Aim of the task: Starting with the line that contains "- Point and" and stopping after the line that contains "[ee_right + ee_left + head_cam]", return each line below exactly as written, with no others.

Stored items
════════════════

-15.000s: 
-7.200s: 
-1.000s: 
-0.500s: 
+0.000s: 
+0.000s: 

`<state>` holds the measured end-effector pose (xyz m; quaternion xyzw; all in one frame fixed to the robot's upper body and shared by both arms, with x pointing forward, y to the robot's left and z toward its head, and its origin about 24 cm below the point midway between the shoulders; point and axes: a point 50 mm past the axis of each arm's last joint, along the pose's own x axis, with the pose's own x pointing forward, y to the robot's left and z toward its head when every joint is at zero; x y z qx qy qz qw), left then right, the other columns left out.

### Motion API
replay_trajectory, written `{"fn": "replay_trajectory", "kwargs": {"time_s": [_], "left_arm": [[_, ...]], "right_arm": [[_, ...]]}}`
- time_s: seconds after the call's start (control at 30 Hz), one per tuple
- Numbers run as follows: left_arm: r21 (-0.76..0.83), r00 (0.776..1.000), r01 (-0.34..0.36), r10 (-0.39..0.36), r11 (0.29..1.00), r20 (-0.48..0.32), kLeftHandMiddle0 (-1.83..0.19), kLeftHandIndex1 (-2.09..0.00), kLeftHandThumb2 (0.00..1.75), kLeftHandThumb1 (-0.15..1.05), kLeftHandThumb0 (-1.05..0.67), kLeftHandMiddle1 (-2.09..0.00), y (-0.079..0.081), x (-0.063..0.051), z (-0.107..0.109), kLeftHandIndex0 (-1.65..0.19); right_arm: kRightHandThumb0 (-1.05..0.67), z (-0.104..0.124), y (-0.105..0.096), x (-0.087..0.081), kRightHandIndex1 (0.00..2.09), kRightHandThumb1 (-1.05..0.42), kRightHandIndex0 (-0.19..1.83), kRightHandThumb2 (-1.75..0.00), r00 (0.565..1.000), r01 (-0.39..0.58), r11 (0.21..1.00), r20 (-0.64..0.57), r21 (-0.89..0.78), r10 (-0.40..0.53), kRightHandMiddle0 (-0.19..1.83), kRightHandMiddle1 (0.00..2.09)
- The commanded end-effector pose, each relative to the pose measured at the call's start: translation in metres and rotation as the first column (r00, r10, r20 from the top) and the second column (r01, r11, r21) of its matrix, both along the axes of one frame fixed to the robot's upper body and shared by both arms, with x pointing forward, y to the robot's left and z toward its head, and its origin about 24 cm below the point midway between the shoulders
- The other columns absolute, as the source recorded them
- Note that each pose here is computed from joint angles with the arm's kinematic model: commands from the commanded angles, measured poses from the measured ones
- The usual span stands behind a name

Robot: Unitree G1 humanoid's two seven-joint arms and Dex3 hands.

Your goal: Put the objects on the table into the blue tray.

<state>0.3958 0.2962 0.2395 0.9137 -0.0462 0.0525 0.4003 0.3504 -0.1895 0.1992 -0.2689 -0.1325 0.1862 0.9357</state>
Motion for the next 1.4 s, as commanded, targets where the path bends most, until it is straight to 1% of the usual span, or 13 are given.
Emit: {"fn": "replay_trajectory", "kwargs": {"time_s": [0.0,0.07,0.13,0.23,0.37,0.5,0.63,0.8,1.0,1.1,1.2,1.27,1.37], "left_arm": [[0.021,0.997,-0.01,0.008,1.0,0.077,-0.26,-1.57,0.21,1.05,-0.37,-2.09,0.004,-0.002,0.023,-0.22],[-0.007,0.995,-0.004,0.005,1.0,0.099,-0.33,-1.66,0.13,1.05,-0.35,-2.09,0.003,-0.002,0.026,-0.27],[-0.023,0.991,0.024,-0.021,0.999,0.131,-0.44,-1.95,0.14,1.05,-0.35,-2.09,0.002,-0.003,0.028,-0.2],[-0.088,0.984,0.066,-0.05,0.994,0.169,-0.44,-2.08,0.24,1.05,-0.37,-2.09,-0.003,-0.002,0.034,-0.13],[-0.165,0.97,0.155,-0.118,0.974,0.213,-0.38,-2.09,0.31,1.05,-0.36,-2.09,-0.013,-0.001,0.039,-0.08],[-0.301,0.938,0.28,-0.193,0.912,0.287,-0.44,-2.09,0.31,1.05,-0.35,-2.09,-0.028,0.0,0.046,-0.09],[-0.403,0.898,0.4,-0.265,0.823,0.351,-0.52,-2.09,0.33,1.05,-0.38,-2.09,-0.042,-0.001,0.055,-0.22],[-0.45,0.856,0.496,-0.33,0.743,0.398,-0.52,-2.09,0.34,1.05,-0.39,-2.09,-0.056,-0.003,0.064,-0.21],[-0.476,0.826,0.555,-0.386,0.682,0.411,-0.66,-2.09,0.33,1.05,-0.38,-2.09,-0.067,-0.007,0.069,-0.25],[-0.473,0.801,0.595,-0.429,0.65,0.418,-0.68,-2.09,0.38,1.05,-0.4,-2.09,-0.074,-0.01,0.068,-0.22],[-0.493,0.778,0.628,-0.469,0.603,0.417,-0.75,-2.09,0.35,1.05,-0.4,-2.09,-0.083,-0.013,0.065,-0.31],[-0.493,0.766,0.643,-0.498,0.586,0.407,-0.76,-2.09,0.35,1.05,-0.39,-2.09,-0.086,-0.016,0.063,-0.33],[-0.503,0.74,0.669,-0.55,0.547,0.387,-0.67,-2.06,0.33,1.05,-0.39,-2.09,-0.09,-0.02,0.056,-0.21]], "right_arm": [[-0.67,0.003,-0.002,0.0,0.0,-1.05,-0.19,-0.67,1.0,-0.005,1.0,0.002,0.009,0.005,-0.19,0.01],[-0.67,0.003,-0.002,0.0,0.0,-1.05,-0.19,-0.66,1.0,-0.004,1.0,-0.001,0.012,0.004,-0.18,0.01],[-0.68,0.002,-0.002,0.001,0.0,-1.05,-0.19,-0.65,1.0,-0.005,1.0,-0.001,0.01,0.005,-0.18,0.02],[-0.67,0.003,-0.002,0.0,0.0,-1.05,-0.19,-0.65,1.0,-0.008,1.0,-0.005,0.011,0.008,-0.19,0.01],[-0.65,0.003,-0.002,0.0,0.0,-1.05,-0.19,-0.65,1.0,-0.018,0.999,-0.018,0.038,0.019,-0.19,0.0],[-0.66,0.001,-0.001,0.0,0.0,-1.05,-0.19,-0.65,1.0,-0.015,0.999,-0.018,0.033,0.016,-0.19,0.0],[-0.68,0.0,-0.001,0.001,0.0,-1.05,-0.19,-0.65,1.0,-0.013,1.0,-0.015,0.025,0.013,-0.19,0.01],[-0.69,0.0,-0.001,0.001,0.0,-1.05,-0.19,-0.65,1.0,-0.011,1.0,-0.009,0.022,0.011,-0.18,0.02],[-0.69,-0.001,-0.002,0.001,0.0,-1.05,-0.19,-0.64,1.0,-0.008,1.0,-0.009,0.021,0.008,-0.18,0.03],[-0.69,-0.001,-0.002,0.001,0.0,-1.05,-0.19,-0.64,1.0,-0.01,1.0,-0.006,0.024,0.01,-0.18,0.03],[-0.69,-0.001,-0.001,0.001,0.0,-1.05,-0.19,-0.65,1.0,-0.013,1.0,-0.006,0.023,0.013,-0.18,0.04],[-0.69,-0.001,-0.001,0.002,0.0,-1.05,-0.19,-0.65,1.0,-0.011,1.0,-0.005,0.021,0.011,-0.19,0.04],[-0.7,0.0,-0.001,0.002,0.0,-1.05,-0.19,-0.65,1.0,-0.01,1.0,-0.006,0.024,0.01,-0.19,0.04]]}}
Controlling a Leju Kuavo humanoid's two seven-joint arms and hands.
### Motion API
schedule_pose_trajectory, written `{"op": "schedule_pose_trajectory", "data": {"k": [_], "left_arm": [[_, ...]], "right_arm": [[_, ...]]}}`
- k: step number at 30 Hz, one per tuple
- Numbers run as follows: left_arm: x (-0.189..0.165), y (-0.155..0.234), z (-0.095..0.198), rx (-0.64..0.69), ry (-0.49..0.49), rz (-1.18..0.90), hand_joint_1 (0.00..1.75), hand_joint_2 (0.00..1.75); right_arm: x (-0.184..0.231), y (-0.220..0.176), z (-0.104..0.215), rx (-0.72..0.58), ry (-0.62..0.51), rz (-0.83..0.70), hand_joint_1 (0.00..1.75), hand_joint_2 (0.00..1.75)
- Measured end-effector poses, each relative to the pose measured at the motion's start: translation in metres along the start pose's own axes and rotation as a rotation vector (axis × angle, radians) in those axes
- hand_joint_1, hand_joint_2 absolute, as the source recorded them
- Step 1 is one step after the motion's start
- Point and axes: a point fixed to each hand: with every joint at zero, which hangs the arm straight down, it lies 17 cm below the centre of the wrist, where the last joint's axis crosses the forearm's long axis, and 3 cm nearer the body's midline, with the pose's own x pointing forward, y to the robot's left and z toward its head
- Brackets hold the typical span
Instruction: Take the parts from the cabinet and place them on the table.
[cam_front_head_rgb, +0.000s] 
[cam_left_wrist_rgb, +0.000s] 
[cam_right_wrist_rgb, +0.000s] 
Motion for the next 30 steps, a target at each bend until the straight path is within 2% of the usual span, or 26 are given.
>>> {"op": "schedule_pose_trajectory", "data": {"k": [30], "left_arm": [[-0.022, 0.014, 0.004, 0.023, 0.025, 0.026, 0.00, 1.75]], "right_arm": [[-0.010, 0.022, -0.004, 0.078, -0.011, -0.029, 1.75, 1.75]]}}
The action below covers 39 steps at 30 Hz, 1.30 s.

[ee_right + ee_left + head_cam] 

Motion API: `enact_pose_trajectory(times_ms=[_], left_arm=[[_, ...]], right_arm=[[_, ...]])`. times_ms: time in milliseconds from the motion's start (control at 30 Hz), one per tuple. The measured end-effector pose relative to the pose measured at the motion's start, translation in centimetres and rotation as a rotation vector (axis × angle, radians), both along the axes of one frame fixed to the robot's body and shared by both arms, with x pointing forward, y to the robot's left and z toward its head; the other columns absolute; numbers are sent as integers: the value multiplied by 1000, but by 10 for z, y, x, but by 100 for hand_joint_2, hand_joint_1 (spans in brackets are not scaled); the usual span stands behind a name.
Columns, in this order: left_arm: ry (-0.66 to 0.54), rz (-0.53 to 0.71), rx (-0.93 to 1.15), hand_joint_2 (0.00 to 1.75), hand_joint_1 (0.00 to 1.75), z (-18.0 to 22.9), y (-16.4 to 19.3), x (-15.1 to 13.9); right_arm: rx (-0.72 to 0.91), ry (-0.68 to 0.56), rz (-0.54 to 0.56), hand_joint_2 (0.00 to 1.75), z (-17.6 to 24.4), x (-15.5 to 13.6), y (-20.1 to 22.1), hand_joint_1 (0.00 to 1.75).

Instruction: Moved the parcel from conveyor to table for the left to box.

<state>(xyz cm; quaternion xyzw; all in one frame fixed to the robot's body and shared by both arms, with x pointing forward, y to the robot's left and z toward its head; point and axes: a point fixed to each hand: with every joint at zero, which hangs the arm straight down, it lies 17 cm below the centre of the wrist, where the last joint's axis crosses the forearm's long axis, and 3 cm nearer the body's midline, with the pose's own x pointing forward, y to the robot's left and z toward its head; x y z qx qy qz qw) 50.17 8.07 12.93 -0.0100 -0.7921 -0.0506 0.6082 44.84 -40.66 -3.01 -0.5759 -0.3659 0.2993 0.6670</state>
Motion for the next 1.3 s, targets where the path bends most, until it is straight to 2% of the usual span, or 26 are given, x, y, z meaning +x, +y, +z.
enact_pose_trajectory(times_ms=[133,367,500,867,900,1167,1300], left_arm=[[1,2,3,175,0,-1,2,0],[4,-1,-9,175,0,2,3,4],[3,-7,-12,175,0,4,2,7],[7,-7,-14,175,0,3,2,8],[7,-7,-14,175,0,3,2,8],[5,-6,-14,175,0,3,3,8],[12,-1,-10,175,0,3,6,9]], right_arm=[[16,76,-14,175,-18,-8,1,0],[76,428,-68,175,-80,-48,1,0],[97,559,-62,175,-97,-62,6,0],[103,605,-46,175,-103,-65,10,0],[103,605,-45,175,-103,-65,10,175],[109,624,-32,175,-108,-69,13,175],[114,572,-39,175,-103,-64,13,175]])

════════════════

Result:
- Point and axes: a point fixed to each hand: with every joint at zero, which hangs the arm straight down, it lies 17 cm below the centre of the wrist, where the last joint's axis crosses the forearm's long axis, and 3 cm nearer the body's midline, with the pose's own x pointing forward, y to the robot's left and z toward its head
- Brackets hold the typical span
Instruction: Take the parts from the cabinet and place them on the table.
[cam_front_head_rgb, +0.000s] 
[cam_left_wrist_rgb, +0.000s] 
[cam_right_wrist_rgb, +0.000s] 
Motion for the next 30 steps, a target at each bend until the straight path is within 2% of the usual span, or 26 are given.
>>> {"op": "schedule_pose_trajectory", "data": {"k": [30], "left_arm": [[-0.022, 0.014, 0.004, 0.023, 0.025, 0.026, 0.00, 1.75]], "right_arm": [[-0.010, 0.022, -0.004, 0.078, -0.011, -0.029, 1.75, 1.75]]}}
The action below covers 39 steps at 30 Hz, 1.30 s.

[ee_right + ee_left + head_cam] 

The output has been given in full.